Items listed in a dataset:

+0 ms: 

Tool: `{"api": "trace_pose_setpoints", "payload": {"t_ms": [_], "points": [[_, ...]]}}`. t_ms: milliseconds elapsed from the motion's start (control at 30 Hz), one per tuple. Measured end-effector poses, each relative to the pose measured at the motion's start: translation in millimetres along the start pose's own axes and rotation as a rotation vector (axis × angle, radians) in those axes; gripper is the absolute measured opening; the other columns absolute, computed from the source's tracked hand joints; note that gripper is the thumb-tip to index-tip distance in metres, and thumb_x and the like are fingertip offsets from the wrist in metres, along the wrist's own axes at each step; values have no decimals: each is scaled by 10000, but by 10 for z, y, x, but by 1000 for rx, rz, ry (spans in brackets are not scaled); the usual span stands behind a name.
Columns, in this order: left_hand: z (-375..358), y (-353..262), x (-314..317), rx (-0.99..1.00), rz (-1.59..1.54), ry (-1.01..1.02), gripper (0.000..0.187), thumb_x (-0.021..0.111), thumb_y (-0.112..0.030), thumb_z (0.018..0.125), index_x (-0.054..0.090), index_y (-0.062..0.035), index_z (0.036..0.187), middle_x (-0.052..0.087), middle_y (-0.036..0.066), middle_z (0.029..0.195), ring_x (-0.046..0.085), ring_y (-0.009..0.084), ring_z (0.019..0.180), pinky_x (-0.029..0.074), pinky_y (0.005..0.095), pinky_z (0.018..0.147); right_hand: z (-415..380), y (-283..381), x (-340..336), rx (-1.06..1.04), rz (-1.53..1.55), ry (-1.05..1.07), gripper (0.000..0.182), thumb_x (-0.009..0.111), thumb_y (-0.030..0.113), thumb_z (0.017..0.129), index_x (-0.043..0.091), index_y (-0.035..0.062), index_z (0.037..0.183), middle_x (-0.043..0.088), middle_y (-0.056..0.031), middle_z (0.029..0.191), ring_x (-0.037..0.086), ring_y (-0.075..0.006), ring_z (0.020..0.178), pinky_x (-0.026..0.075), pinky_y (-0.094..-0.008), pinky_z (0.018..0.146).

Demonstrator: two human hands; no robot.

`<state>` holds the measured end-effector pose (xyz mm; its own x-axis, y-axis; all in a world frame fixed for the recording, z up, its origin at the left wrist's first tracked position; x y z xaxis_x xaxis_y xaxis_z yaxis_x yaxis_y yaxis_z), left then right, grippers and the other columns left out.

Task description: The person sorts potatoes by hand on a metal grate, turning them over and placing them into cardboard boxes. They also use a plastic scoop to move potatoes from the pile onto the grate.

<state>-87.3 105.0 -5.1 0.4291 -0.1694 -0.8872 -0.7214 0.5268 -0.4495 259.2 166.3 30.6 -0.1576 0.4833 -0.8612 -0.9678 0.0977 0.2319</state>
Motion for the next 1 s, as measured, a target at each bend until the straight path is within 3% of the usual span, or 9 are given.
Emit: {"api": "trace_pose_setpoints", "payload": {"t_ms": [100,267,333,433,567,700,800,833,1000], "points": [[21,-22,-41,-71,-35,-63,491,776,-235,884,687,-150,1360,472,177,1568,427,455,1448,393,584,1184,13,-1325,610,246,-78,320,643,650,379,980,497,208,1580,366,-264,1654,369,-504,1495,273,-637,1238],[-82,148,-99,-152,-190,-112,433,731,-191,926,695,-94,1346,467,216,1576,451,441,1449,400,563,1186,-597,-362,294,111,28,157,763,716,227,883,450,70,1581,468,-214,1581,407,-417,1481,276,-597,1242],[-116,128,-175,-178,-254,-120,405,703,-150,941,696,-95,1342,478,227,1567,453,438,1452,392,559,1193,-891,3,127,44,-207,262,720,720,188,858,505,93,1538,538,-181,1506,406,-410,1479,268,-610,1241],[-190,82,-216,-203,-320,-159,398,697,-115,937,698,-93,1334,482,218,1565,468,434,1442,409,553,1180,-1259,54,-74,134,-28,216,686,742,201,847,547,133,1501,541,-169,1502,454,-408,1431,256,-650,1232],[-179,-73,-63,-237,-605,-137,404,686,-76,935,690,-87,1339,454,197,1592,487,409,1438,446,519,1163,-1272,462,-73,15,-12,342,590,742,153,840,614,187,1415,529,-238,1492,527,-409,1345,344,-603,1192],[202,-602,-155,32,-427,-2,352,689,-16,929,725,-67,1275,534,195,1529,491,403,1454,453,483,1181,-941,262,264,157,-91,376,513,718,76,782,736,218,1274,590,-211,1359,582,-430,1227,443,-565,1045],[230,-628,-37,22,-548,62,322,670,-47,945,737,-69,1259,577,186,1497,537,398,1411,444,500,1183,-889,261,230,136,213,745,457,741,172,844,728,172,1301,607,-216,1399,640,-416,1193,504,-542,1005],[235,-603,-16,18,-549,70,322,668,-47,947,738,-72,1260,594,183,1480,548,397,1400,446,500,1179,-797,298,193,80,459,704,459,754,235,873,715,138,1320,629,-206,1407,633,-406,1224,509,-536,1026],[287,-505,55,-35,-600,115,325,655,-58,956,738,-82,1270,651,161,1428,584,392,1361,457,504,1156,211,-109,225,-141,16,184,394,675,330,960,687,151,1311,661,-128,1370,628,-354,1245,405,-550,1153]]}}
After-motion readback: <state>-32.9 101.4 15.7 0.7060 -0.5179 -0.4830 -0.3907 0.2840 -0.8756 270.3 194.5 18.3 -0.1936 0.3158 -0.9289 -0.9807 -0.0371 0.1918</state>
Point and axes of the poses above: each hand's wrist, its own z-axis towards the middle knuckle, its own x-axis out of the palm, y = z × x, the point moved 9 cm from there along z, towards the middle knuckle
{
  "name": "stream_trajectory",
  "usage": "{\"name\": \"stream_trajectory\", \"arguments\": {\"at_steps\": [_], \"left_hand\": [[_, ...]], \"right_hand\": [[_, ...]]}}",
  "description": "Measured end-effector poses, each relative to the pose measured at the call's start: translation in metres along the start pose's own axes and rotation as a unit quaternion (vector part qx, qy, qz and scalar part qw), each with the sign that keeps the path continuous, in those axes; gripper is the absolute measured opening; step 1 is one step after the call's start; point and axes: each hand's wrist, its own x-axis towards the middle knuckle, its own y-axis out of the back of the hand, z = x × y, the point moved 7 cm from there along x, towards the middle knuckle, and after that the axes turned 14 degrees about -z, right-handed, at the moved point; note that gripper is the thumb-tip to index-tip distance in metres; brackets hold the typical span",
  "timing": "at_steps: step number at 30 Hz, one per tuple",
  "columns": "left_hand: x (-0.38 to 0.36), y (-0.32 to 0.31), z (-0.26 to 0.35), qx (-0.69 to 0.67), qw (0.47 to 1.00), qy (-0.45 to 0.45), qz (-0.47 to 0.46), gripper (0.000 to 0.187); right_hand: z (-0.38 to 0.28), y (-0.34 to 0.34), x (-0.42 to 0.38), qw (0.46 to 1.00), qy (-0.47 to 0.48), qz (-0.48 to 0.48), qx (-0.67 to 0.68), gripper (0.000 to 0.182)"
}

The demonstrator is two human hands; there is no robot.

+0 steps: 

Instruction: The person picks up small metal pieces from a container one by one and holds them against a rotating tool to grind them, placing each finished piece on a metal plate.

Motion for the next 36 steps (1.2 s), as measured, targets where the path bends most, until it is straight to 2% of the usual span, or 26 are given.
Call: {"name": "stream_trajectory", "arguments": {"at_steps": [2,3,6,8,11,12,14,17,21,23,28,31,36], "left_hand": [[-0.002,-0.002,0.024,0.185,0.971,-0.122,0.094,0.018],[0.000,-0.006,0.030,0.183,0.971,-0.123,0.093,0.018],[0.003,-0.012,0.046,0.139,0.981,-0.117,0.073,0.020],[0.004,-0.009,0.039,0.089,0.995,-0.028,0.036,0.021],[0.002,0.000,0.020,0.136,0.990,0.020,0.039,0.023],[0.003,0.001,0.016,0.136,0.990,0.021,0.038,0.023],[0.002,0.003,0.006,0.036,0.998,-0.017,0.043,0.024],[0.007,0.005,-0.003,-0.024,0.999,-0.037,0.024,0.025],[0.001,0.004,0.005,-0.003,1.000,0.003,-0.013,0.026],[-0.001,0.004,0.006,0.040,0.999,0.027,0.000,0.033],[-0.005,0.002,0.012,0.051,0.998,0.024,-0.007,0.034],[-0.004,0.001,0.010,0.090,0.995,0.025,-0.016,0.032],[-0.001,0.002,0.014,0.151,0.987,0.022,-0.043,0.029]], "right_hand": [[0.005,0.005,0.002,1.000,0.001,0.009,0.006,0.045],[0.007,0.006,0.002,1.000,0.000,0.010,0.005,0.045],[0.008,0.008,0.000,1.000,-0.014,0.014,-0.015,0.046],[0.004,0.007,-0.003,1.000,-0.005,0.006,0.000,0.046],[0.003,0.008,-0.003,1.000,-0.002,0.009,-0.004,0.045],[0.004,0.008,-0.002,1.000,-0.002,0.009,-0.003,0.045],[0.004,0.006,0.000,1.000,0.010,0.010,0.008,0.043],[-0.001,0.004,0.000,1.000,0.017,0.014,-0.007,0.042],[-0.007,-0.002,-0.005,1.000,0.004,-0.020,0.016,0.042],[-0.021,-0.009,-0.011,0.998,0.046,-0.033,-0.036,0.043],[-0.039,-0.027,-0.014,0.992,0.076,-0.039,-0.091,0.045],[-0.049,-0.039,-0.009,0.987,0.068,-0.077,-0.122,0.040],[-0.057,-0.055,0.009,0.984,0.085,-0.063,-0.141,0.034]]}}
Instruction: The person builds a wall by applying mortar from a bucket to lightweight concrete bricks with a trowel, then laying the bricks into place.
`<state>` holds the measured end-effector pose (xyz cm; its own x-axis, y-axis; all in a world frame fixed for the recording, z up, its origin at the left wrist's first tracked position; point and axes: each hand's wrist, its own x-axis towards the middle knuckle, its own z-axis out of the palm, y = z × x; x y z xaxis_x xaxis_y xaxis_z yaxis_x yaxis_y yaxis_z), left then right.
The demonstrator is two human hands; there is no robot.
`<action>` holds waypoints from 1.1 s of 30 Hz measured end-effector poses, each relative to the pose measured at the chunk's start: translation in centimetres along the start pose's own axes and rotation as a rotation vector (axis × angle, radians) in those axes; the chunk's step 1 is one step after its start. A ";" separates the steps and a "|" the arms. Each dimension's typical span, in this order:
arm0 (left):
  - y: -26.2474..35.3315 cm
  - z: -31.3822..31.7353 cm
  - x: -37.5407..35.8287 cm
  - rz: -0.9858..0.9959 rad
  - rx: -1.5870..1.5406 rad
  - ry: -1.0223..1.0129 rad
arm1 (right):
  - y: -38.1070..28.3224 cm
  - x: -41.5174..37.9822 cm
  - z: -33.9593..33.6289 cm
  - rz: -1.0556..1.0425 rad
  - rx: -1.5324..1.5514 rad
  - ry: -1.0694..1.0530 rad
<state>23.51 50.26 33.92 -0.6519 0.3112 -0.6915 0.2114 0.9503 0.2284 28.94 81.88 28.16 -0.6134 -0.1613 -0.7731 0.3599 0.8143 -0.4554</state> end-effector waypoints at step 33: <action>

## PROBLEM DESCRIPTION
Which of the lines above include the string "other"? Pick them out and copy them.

## RESPONSE
Tool: `{"api": "trace_pose_setpoints", "payload": {"t_ms": [_], "points": [[_, ...]]}}`. t_ms: milliseconds elapsed from the motion's start (control at 30 Hz), one per tuple. Measured end-effector poses, each relative to the pose measured at the motion's start: translation in millimetres along the start pose's own axes and rotation as a rotation vector (axis × angle, radians) in those axes; gripper is the absolute measured opening; the other columns absolute, computed from the source's tracked hand joints; note that gripper is the thumb-tip to index-tip distance in metres, and thumb_x and the like are fingertip offsets from the wrist in metres, along the wrist's own axes at each step; values have no decimals: each is scaled by 10000, but by 10 for z, y, x, but by 1000 for rx, rz, ry (spans in brackets are not scaled); the usual span stands behind a name.
`<state>` holds the measured end-effector pose (xyz mm; its own x-axis, y-axis; all in a world frame fixed for the recording, z up, its origin at the left wrist's first tracked position; x y z xaxis_x xaxis_y xaxis_z yaxis_x yaxis_y yaxis_z), left then right, grippers and the other columns left out.

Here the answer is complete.